TASK ITEM:
Please return the lines below verbatim, beginning at the one that has "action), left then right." and stopping after the one that has "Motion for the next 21", and add no other lines.

DATA FOR THIS TASK:
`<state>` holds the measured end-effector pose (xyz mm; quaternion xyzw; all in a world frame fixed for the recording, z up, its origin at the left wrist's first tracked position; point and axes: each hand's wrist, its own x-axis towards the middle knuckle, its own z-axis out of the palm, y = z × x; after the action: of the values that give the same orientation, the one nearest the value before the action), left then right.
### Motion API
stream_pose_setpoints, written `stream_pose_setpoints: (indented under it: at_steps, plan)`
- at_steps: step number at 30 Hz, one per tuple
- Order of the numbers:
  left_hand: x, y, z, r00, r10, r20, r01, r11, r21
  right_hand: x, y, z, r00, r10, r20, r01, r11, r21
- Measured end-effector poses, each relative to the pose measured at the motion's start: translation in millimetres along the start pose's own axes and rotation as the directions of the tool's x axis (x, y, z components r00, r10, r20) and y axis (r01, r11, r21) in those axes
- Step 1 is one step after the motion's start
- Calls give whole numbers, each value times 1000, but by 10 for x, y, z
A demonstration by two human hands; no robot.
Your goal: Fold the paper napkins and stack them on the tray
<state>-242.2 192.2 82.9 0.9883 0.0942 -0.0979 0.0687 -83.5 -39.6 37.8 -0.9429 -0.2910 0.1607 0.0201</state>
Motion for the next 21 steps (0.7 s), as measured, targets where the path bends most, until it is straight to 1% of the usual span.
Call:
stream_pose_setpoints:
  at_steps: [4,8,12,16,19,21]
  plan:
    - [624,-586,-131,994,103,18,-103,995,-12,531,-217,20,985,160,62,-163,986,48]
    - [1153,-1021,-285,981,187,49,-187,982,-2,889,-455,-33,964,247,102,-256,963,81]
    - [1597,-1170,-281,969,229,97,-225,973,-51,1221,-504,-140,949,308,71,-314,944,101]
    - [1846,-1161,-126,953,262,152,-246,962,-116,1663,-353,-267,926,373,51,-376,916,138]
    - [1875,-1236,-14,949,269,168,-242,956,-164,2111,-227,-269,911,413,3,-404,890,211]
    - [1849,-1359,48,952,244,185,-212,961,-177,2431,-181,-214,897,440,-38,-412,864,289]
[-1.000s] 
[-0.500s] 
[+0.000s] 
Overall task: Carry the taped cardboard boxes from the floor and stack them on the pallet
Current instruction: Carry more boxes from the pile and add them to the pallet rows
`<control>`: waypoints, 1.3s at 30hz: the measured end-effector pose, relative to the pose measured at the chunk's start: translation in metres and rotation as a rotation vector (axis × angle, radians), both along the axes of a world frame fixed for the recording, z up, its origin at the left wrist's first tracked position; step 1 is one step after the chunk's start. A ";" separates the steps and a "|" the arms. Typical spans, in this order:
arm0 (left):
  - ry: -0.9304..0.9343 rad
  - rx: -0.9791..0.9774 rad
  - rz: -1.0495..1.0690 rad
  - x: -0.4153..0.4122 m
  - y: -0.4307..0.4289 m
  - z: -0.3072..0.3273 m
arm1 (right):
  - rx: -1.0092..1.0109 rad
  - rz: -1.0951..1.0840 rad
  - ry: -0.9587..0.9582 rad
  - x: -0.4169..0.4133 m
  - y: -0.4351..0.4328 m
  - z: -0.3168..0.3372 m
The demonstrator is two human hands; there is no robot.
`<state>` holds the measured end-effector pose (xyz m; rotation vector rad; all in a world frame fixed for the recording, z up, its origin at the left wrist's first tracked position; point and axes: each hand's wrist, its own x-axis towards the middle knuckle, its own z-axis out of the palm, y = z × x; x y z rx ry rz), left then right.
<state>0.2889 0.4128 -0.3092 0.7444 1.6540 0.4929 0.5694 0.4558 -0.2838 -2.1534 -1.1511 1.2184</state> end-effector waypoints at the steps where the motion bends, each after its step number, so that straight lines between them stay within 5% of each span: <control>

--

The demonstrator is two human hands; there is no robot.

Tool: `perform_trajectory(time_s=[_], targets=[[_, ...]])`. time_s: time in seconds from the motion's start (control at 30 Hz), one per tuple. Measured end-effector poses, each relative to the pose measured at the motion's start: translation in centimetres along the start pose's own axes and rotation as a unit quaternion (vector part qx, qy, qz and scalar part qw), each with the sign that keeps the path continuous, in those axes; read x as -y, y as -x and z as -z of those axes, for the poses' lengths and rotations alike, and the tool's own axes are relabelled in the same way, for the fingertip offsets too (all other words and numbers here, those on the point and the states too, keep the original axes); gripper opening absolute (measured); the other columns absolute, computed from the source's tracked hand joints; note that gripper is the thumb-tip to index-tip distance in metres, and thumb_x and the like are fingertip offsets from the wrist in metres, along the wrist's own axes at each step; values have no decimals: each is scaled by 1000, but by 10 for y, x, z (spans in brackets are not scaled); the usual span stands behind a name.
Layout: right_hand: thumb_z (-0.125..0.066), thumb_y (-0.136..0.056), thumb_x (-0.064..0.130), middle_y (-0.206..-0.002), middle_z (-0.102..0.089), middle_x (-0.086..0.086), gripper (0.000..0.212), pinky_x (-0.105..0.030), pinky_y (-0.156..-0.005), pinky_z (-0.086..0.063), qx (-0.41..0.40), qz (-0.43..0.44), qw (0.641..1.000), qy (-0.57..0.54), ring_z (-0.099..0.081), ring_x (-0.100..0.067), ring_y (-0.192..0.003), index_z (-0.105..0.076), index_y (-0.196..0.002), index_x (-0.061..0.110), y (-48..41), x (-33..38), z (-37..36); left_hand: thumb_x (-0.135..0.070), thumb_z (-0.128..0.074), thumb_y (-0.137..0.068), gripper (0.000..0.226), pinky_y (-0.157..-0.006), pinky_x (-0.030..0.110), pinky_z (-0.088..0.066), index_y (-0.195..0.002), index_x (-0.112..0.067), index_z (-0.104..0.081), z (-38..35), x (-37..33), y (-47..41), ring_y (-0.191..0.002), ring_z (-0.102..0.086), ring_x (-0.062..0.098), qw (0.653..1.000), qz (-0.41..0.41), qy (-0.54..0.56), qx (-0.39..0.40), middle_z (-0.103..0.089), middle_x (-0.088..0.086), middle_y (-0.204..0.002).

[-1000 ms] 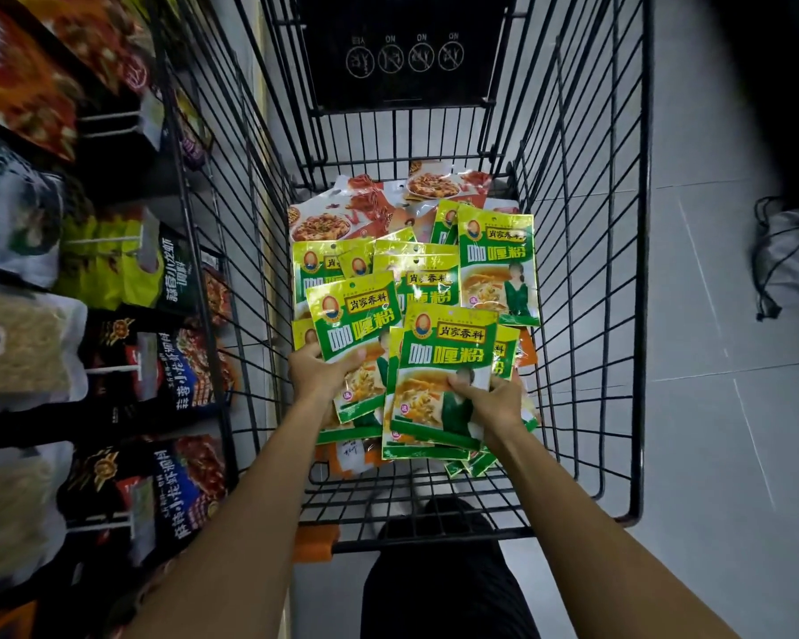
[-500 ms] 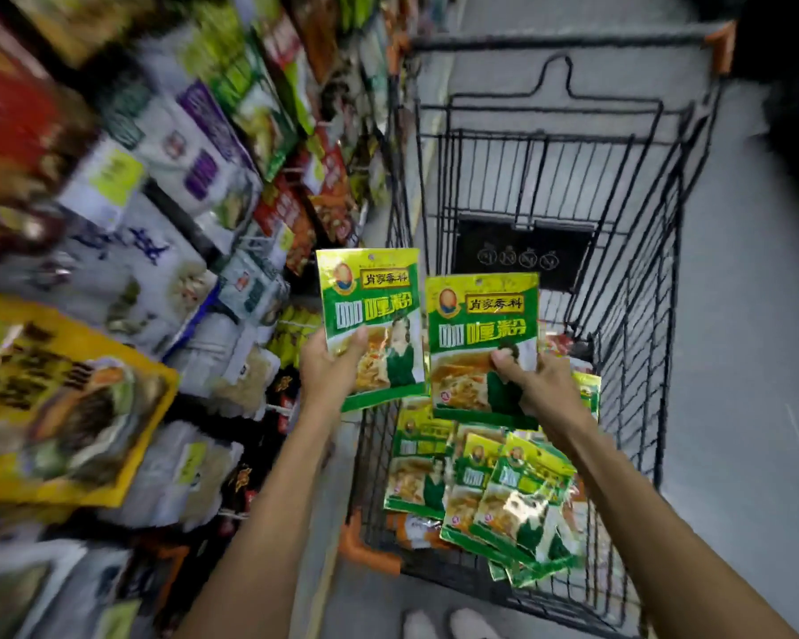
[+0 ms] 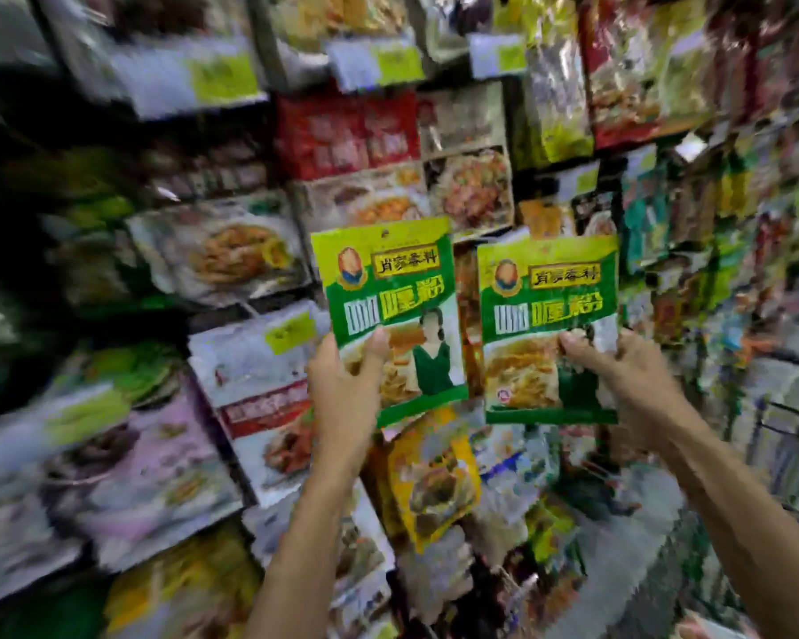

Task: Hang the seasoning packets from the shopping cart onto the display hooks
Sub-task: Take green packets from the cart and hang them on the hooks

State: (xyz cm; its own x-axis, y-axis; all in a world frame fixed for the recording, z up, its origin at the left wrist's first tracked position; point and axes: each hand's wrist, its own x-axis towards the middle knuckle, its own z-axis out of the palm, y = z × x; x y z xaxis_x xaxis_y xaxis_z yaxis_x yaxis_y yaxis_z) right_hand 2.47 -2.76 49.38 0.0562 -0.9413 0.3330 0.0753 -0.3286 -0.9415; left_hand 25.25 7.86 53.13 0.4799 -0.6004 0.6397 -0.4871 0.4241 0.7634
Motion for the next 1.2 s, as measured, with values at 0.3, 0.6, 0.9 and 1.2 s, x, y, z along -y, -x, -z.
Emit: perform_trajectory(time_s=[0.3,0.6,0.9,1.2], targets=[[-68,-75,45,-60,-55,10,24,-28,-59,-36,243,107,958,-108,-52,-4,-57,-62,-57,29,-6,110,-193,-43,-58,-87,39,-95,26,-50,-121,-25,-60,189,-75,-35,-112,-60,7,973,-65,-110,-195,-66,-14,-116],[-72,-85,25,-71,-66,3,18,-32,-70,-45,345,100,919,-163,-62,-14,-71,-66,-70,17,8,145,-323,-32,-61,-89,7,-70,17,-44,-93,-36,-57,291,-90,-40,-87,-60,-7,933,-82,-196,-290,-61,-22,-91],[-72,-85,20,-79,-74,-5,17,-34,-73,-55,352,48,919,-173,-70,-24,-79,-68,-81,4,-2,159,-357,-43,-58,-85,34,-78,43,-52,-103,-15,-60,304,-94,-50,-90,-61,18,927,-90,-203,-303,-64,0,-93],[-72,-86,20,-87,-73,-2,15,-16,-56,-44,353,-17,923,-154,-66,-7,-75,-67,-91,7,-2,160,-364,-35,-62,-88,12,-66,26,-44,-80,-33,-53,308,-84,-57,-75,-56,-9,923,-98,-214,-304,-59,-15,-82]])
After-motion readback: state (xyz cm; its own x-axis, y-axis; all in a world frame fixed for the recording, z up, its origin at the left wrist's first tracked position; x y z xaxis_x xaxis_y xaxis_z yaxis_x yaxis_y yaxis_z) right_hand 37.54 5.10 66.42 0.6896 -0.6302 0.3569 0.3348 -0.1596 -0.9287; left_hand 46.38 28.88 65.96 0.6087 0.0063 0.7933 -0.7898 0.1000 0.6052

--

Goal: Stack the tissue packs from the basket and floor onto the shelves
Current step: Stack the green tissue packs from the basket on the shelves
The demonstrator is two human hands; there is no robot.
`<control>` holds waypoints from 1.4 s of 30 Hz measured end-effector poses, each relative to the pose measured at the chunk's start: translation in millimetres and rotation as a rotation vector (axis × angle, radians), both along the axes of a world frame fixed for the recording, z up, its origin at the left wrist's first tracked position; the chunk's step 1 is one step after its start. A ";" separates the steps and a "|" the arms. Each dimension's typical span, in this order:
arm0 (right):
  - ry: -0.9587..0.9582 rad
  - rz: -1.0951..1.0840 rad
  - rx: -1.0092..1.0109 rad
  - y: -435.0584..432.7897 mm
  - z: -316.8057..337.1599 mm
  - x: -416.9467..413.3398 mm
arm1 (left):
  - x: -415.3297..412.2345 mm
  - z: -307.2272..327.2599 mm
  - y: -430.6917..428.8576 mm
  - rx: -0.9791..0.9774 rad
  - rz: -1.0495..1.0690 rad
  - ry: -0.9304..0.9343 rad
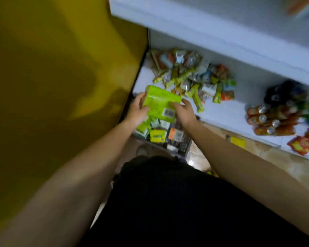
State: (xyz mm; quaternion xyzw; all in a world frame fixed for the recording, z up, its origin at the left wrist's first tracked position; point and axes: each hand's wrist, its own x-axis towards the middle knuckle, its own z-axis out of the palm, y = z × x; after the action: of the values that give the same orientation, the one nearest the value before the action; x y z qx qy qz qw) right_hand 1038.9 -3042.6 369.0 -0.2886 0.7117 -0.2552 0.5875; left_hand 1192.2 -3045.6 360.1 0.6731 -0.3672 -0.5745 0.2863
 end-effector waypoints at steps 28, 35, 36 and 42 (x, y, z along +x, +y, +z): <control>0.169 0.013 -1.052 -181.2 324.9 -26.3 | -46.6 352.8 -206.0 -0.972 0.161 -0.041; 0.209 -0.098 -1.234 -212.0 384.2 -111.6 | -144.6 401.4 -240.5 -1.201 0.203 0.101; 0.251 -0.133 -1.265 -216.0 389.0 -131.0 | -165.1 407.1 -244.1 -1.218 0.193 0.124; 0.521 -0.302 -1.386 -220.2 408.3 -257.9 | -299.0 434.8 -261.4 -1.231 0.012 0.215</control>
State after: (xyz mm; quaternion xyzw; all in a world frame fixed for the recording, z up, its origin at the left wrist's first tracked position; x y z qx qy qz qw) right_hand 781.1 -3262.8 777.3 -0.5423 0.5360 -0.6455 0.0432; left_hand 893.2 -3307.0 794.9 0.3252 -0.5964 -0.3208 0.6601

TASK RESPONSE:
`<state>` holds the measured end-effector pose (xyz mm; quaternion xyzw; all in a world frame fixed for the recording, z up, its origin at the left wrist's first tracked position; point and axes: each hand's wrist, its own x-axis towards the middle knuckle, its own z-axis out of the palm, y = z × x; after the action: of the values that give the same orientation, the one nearest the value before the action), left then right.
### Motion API
stream_pose_setpoints, written `stream_pose_setpoints: (indented under it: at_steps, plan)`
- at_steps: step number at 30 Hz, one per tuple
- Order of the numbers:
  left_hand: x, y, z, r00, r10, r20, r01, r11, r21
  right_hand: x, y, z, r00, r10, r20, r01, r11, r21
- Measured end-effector poses, each relative to the pose measured at the motion's start: translation in millimetres along the start pose's own axes and rotation as the directions of the tool's x axis (x, y, z components r00, r10, r20) and y axis (r01, r11, r21) in those axes
- Step 1 is one step after the motion's start
- Calls give whole numbers, each value times 1000, but by 10 for x, y, z
A demonstration by two human hands; no robot.
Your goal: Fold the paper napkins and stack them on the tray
<state>-242.2 192.2 82.9 0.9883 0.0942 -0.0979 0.0687 -83.5 -39.6 37.8 -0.9429 -0.2910 0.1607 0.0201</state>
Motion for the next 21 steps (0.7 s), as measured, targets where the path bends most, until it is straight to 1% of the usual span.

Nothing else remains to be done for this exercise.